__About this exercise__. Each line of the listing that includes "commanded" should be reported.

__Dataset excerpt__.
____
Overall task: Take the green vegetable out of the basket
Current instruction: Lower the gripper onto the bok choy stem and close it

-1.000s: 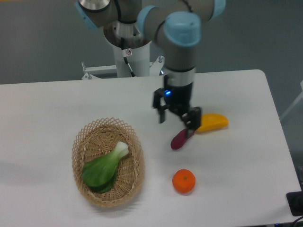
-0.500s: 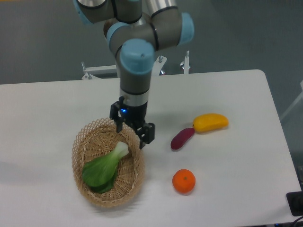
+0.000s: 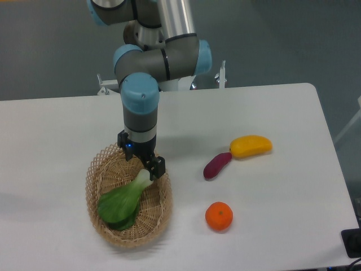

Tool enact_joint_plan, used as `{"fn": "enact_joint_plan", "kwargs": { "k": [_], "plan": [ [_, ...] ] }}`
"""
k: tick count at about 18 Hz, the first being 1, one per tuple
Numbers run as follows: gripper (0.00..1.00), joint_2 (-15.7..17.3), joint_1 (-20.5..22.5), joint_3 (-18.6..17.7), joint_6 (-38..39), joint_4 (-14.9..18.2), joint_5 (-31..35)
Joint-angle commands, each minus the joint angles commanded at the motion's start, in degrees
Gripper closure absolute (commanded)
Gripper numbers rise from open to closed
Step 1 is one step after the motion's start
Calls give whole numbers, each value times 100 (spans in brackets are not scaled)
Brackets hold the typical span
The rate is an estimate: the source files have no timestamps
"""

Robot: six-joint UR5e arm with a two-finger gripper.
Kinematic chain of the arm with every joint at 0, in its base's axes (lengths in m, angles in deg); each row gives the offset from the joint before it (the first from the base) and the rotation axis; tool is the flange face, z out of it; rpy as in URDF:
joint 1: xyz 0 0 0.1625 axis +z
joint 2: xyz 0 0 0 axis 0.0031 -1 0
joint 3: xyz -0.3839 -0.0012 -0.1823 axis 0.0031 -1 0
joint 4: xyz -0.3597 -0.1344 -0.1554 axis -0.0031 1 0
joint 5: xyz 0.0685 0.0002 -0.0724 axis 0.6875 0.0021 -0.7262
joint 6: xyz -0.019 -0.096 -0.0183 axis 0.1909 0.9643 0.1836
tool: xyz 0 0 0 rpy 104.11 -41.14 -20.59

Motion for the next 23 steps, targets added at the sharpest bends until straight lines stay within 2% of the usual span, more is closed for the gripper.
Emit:
{"fn": "enact_joint_plan", "kwargs": {
  "k": [12,17,20,22,23],
  "plan": [
    [0,-360,-44,123,-53,-35,18],
    [1,-404,-44,123,-53,-35,18],
    [35,-413,-79,132,-18,-61,158],
    [50,-404,-97,149,-18,-70,167],
    [54,-404,-97,150,-18,-79,167]
  ]
}}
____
__Solution to this exercise__.
Joint-angle commands, each minus the joint angles commanded at the motion's start, in degrees
Gripper closure absolute (commanded)

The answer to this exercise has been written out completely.